Let me explain what I mean by that.

When it comes to using a piece of software, there’s a dichotomy between how easy it is to start using it (barrier to entry) and how easy it is to continue using it when you get familiar with the technology (maintenance cost).

It’s often the case that the lower the barrier to entry, the more effort the technology requires from you to keep using it in the future. It works like a slider:

Barrier to entry vs maintenance cost
Barrier to entry vs maintenance cost

The more emphasis you put on lowering maintenance costs, the harder it becomes to learn for newcomers. Likewise, reducing the barrier means higher maintenance costs. Great software helping you solve complex problems always requires you to put some effort upfront in order to learn it before you become productive with it.

So what you can see is that vendors try to attract new clients by lowering the bar. They try to do all the hard lifting themselves and hide the underlying complexity from the customer. It works great for a while and you are usually able to start doing some useful stuff quickly. But after that initial period of time, when you try it in more complex scenarios, it starts to fall apart.

Microsoft is especially notorious for that. ASP.NET WebForms was an attempt to attract desktop developers to the Web and make it seem as though web development is very similar to the desktop one. It completely ignored the difference between stateless and stateful models. It worked great at the beginning until you tried to do more sophisticated tasks with it. Want to refer to a control by its Id in JavaScript? Nope, can’t do that. Render this JavaScript on the server side because all client ids are also generated on the server. What to put more than one form on a page? Nope, can’t do that either.

Entity Framework 1.0 was another example. It made object-relational mapping look easy by introducing drag-and-drop development and thus lowered the barrier to entry for newcomers but the cost of maintaining the resulting beast was overwhelming for any more or less complex project.

And the list goes on and on.

What’s the reason of this continuous failure to combine low maintenance costs with the low barrier to entry? It’s all because of the Law of Leaky Abstractions. You can’t hide a non-trivial system from the eyes of the users completely, they will have to deal with it sooner or later in one form or the other. And it’s better to help them do that by educating them and thereby increasing the bar than it is to pretend that system doesn’t exist.

To be fair, Microsoft started to depart from this attitude recently. Their focus on open source and the feedback the community provides goes a long way.

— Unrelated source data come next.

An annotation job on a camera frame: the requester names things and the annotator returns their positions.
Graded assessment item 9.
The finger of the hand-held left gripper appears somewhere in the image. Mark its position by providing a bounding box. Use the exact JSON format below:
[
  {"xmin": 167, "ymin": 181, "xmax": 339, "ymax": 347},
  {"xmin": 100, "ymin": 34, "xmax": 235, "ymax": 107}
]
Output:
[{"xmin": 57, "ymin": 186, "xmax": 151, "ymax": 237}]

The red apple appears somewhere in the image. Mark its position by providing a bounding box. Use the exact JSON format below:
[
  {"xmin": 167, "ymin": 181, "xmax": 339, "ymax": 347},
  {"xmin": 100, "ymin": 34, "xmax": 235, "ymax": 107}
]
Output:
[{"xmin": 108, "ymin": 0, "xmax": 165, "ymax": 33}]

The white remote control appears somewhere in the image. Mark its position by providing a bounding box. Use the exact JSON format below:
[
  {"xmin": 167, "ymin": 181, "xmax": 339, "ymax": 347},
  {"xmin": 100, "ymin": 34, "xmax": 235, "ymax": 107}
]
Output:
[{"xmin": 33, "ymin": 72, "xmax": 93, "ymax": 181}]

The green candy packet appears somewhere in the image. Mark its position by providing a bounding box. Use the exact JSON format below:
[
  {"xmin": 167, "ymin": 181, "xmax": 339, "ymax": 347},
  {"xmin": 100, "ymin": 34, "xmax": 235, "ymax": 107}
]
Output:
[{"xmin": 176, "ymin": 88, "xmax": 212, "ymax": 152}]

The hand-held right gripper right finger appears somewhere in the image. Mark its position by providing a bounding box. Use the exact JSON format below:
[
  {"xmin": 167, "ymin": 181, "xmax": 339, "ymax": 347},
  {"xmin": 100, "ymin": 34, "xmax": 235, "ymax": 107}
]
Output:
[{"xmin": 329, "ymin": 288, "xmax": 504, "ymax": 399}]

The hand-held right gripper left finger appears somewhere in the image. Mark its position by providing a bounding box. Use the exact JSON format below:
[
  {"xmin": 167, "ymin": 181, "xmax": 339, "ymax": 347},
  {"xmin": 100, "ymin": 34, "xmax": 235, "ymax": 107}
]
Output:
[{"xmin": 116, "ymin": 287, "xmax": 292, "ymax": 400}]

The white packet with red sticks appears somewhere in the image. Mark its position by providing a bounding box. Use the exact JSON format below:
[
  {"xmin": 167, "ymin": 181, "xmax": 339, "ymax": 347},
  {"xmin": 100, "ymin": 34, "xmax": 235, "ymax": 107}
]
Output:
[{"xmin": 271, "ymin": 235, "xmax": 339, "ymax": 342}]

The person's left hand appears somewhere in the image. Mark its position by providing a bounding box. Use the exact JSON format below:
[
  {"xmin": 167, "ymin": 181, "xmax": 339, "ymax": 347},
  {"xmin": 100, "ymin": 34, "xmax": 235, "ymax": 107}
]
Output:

So, what’s the takeaway here? Focus on the future maintenance cost first. Try to make it as small as possible. And if you are able to still keep the barrier to entry low - great. If not, don’t sacrifice the future needs for this brief learning period, it just doesn’t worth it.

And if you are a programmer, don’t rely on the technology too much. Try to understand everything at least one level of abstraction below what you are doing currently. If you are a web developer, understand how HTTP/OAuth/etc works, don’t simply count on your framework. Work with SignalR, SocketIO? Take time to dig into the WebSockets protocol and HTTP long polling. Use an ORM? Learn the underlying database.

This understanding will help you tremendously when you will try to troubleshoot an issue or make a choice between similar technologies.


  • It’s often impossible to lower both the barrier to entry for a technology and the future maintenance costs associated with using it.

  • Prioritize maintenance costs over the barrier to entry.

  • Understand everything at least one level of abstraction below what you are doing currently.